She turned her back to him and looked out at the distant cloud of roiling dust and heat lightening. Her skirt and cloak flapped in the increasing wind. Her hood was blown back, revealing the orc’s scarred face.

“A storm is coming, death knight. Don’t you desire to be the force, instead of the victim?”


Gadgetzan, Tanaris

“All right, who’s the wise guy?!” the goblin bellowed far louder than Yevana would have imagined such a diminutive creature capable of. His eyes narrowed once he saw her. “You! What the fel is wrong with you?!”

“A-accident,” she stuttered meekly. “I not see joo. Not dat joo size makes it hard to see, but. Damn, not what I meant. See, der this thing I am rushing to and den…”

Yevana slapped her palm to her face and growled in frustration. What was she supposed to do about this mess?
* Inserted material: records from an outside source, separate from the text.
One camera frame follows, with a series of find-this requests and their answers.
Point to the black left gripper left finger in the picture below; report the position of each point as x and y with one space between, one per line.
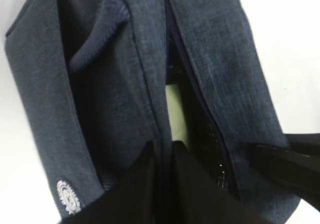
135 198

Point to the green lid glass container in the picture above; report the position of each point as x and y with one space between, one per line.
177 119

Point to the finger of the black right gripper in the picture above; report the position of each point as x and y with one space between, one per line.
297 171

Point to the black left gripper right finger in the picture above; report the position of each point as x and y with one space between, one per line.
199 200

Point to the dark blue lunch bag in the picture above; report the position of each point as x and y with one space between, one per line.
92 77

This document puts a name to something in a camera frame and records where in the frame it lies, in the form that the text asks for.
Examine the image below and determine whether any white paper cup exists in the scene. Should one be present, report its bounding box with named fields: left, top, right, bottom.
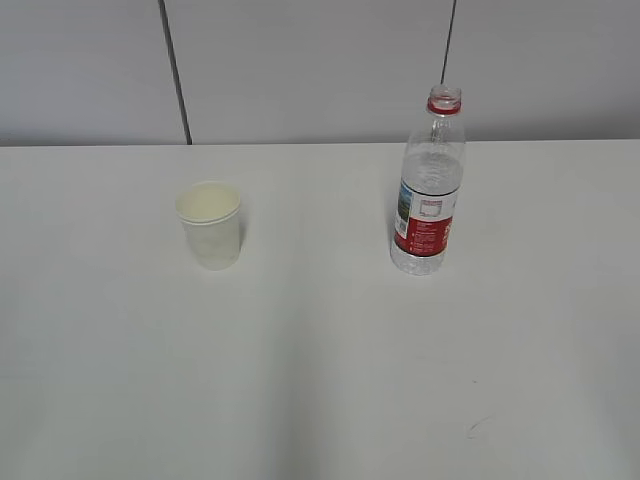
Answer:
left=175, top=181, right=241, bottom=271

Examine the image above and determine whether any clear water bottle red label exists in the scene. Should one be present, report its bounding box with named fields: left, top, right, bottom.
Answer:
left=390, top=85, right=466, bottom=276

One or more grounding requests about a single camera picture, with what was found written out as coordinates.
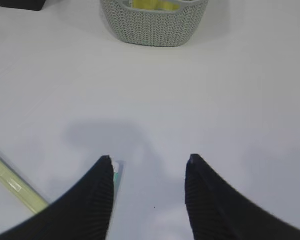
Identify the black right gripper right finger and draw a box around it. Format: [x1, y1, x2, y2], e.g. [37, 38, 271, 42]
[184, 154, 300, 240]

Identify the yellow waste paper wrapper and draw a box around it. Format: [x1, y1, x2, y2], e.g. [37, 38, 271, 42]
[131, 0, 180, 11]

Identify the black square pen holder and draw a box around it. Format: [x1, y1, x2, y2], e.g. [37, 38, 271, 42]
[0, 0, 46, 11]

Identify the yellow pen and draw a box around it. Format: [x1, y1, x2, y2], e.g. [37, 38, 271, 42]
[0, 157, 49, 214]

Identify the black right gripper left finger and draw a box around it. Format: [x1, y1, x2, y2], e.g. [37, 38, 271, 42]
[0, 155, 115, 240]

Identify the green woven plastic basket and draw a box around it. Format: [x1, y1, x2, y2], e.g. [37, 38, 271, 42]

His clothing, which honestly, looked like it was already plenty stained, was dripping in foul smelling eggs. He’s a goblin, though. Don’t they like foul smelling things?

Wait? What was that tiny creature even doing acting all haughty? She was taller than him. Probably the best could do is throw a wrench at her. If worse came to worse, she could always just throw a lightning bolt at him.

How would Lurena handle this? That’s simple. Lurena just wouldn’t give a damn. She’d be confident and strong. Everyone fears her.

Standing up straight to accentuate her height over him, she looked down and sneered.

“I don’t be having time for dis or for joo,” she said in the best ‘Lurena’ accent she could muster. “Get outta my way, Shorty. I need to be leaving fast.”


Earthen Ring Settlement

The appearance of the circling hippogryph was enough to alarm the shamans. Gathering their weapons, they watched with trepidation as the creature landed in the outskirts. By the time the passenger had dismounted, several were already approaching and preparing to flank the newcomer with weapons drawn.

As Niashado approached, also clasping her staff tightly, she noted the newcomer’s appearance. He appeared to be a blood elf, although he was rather tall compared to others she had seen. His armor, which appeared extraordinarily ornate, signified someone of a high rank. But she couldn’t determine who he represented.

Surely the Earthen Ring wouldn’t send one lone blood elf to aid them.

Quite unexpectedly, he fell to a knee near the funeral pyre and spoke something. It sounded like a prayer, but the shamaness couldn’t figure out the language. After saying his words, he stood up and began scanning around, as if to look for who’s in charge. The shaman’s lack of uniforms probably confused him.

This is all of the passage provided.